# [Your instructions]
In your reply, repeat the full listing exactly and leave each picture out.

# [Available data]
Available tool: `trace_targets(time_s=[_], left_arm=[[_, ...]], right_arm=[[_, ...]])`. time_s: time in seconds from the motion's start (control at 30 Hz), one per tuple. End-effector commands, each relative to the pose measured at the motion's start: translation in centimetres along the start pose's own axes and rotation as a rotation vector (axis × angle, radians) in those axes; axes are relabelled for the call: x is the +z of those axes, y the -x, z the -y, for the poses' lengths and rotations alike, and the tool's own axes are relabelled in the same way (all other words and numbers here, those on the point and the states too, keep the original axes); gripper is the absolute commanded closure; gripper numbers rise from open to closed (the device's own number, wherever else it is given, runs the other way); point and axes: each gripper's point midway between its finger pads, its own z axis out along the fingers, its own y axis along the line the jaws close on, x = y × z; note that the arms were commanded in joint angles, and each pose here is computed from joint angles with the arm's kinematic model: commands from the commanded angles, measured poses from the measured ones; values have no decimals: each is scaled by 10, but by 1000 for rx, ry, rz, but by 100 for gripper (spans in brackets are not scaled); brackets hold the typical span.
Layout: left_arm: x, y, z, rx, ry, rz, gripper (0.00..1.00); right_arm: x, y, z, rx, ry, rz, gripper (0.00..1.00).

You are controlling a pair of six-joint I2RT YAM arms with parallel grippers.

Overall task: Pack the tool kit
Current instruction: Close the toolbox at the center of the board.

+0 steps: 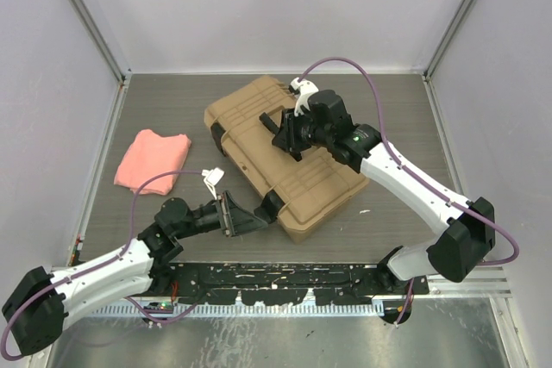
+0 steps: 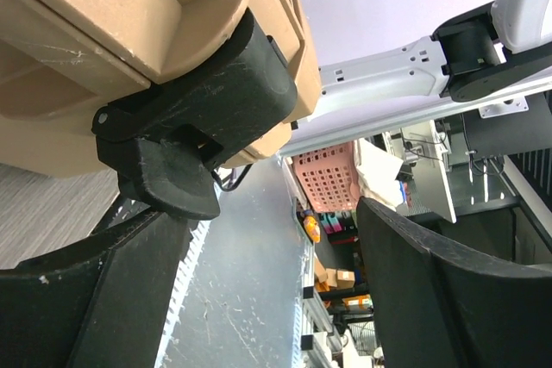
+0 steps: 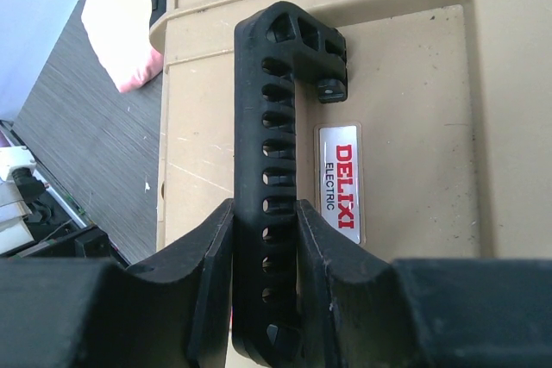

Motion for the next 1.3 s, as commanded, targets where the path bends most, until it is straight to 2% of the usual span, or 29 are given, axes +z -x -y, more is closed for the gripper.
trace_targets(time_s=[0.0,0.17,0.57,1.03,1.27], left_arm=[[7,33,21,46,-9,133,19],[6,52,11,15,65,241,20],[19,61,-3,-9,162,238,27],[36,71,11,3,131,226,30],[38,77,31,1,56,242,29]], right_arm=[[17,0,7,72,-37,14,87],[16,2,4,73,-29,17,87],[14,2,0,84,-5,14,87],[14,-3,-3,94,16,2,87],[13,-5,-3,88,16,0,87]])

# [Task output]
Available tool: `trace_targets(time_s=[_], left_arm=[[_, ...]], right_arm=[[_, ...]])`. time_s: time in seconds from the motion's start (control at 30 Hz), one per tuple. End-effector commands, each relative to the pose measured at the motion's start: translation in centimetres along the start pose's own axes and rotation as a rotation vector (axis × angle, radians) in those axes; axes are relabelled for the call: x is the +z of those axes, y the -x, z the -y, for the poses' lengths and rotations alike, and the tool's own axes are relabelled in the same way (all other words and numbers here, those on the point and the states too, keep the original axes); gripper is the absolute commanded closure; gripper numbers rise from open to closed (the device's own number, wherever else it is given, runs the other way); point and axes: each gripper's point midway between its finger pads, its own z axis out along the fingers, its own y axis along the line the jaws close on, x = y × z; note that the arms were commanded in joint angles, and each pose here is computed from joint angles with the arm's kinematic model: commands from the commanded angles, measured poses from the measured ones; values have no decimals: each is scaled by 10, but by 1000 for rx, ry, rz, but by 100 for gripper (spans in brackets are not scaled); brackets hold the typical span.
Layout: left_arm: x, y, z, rx, ry, rz, gripper (0.00..1.00); right_arm: x, y, z, rx, ry, rz, gripper (0.00..1.00).

You are controlling a pair of six-joint I2RT YAM arms with parallel grippers.

Overall task: Pack the tool kit
Current instruction: Close the toolbox at the center of the board.

+0 steps: 
+0 steps: 
+0 steps: 

Motion for the next 1.3 s, as commanded, targets where the path bends most, until it is straight to 2% of the usual span, or 29 are given, axes +z -x -y, more is closed for the gripper.
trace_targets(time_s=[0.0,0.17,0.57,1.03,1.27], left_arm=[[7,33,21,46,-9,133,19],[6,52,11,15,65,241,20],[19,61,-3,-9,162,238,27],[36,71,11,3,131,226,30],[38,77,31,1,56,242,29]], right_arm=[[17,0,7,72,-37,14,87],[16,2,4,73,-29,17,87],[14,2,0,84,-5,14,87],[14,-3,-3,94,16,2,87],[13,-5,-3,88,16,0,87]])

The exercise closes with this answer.